C'è da chiedersi davvero se Alfredo Cospito sia contento di quelle minacce che i suoi compagni fuori dal carcere hanno rivolto ad un manager dell'Iveco. Quelle lettere firmate dalla Fai e spedite a diverse aziende italiane in cui si evoca il rituale dei nuovi terroristi (la gambizzazione dei dirigenti) sono la fotografia della vera responsabilità dell'anarchico sottoposto al regime di 41 bis: se ti trasformi in un simbolo, c'è chi agisce in tuo nome. Alla fine l'odio che hai seminato germoglia nelle menti più fragili e c'è il rischio che si inneschi un processo di emulazione. È un po' il meccanismo dell'apprendista stregone che evoca nei seguaci istinti, parole d'ordine irrazionali, ideologie folli che nessuno, neppure Cospito, cioè il simbolo, riesce più a controllare.

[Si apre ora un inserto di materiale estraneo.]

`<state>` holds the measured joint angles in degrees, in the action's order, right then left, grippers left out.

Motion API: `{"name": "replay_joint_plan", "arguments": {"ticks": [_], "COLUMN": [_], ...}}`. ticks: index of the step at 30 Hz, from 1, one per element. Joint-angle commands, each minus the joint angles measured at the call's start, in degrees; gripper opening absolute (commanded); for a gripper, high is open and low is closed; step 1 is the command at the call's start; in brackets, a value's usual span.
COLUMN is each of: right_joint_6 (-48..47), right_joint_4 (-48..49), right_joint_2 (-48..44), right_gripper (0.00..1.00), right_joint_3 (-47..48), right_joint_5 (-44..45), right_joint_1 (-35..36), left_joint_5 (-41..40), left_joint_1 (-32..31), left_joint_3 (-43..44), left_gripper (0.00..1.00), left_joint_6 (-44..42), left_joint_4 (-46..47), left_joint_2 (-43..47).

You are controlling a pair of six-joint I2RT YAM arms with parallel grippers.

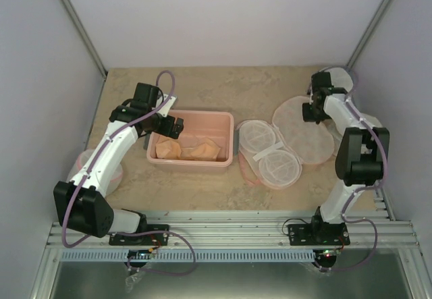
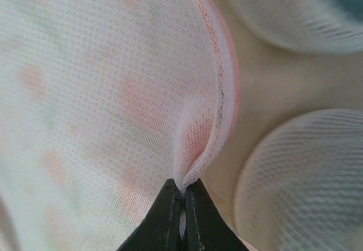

Ecco perché tutta la vicenda è finita in un tunnel senza sbocco. Ora quale tribunale, quale corte di giustizia può assumersi la responsabilità di togliergli il 41 bis se poi c'è il rischio che nel nome di Cospito vengano perpetrati altri crimini? E di contro come può la politica, di qualsiasi colore, trattare con chi fa seguire minaccia a minaccia in un eversivo gioco al rialzo?
In questi casi, proprio per evitare spirali tragiche, maggioranza e opposizione dovrebbero presentarsi unite. Quando si parla di terrorismo o di mafia ci dovrebbe essere una sorta di automatismo che garantisca la coesione delle forze politiche presenti in Parlamento e delle istituzioni. Quell'automatismo che ci ha salvato negli anni di piombo delle Br e durante le stragi di Cosa Nostra. Ecco perché colpisce il silenzio o la diffidenza con cui la sinistra, a cominciare dal Pd, ha commentato questa escalation: da quelle parti è stato chiesto al ministro dell'Interno di chiarire (Serracchiani) o si è data tutta la responsabilità alla «deriva della destra autoritaria» (Orlando). E naturalmente l'opposizione è tornata alla carica del sottosegretario Andrea Delmastro, che ha ricevuto un avviso di garanzia per violazione del segreto istruttorio per aver rivelato le intercettazioni tra Cospito e alcuni mafiosi.
Ora, il principale dei problemi, con tutto il rispetto, non è il sottosegretario di Fratelli d'Italia, visto che dopo aver investito della questione la magistratura saranno i giudici a decidere. Semmai, appunto, a preoccupare è l'acuirsi della tensione. Anche perché, messe così le cose, lo Stato non può cedere di fronte a nuove minacce se vuole evitare che i casi Cospito con tanto di derivati si moltiplichino nel Paese. Senza scadere nella retorica, c'è un problema di responsabilità, di interesse nazionale, insomma, di ragion di Stato, per usare una vecchia espressione ormai démodé, che va salvaguardato.
E duole constatare che i nipotini di due partiti che a questi argomenti hanno sacrificato molto, come la Dc o il Pci, siano del tutto alieni a queste tematiche. Forse sono cambiati i tempi, ma forse c'è pure un declino della classe dirigente.